Since the 1930s, many childhood vaccines have contained Thimerosal. The preservative was used in vaccines against hepatitis B, whooping cough, diphtheria, tetanus and bacterial meningitis.

In 2000, a statement by a coalition of medical and public health organizations recommended that companies stop using mercury in most vaccines.

"Within a very short time, they had gotten Thimerosal out of the vaccines, all but influenza (which is rarely given to infants)," said Dr. Samuel Katz, a Duke University Medical Center pediatrician who helped write the joint statement.

Most drug companies made it well known to doctors that they would take back old supplies and provide new mercury-free vaccines free of charge, Katz said.

"Any supplies of the old vaccines are outdated or used or exchanged."

Part of the uncertainty about mercury's effects is because most information about mercury poisoning in humans involves methyl mercury.
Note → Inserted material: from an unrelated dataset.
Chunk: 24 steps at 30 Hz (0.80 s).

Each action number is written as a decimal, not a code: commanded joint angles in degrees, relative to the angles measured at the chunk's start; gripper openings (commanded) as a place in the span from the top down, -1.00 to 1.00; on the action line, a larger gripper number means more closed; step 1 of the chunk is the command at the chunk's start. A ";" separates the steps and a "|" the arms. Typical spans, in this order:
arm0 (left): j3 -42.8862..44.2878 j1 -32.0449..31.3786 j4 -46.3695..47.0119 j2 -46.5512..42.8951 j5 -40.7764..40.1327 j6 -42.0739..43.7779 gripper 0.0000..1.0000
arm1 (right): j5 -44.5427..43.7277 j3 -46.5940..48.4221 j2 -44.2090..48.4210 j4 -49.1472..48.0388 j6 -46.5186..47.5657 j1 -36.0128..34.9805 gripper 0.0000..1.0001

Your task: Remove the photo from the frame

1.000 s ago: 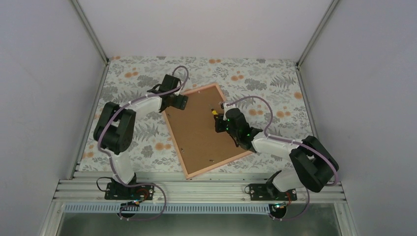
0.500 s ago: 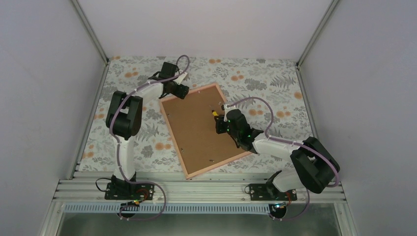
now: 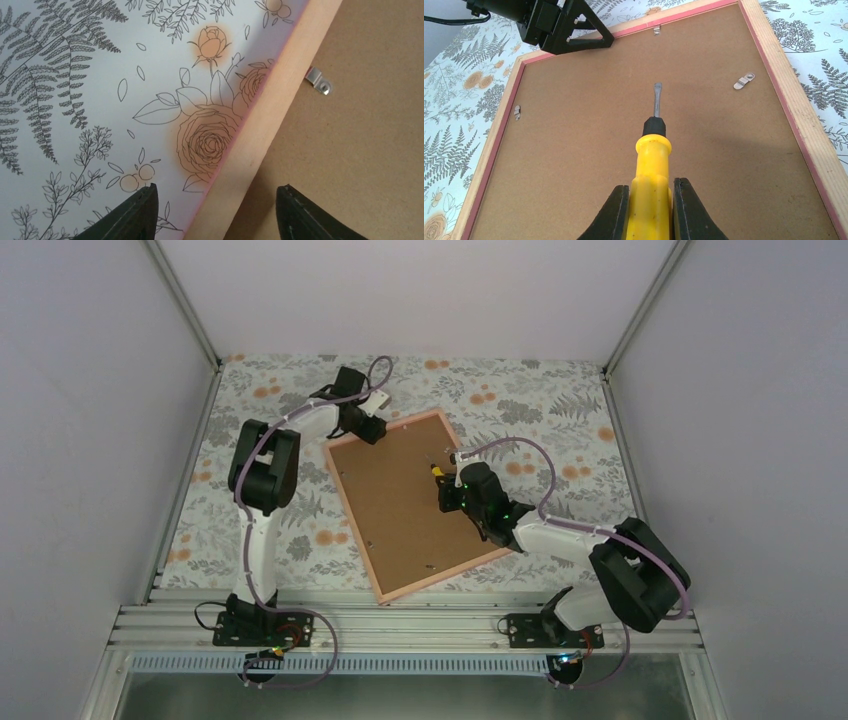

Thimerosal is a derivative of ethyl mercury, a different chemical entity. Studies are under way involving ethyl mercury, Katz said.

Lawyer Campbell said studies of Thimerosal should have been done before it was used in vaccines for infants. She has medical experts who will testify that Thimerosal use increased from 1990 to 1997 at the same rate that autism increased in the country.

The lawsuit asks for monetary damages and also seeks removal of any mercury-containing vaccines from health-care offices in the state. "We want them taken off the shelves immediately," Campbell said.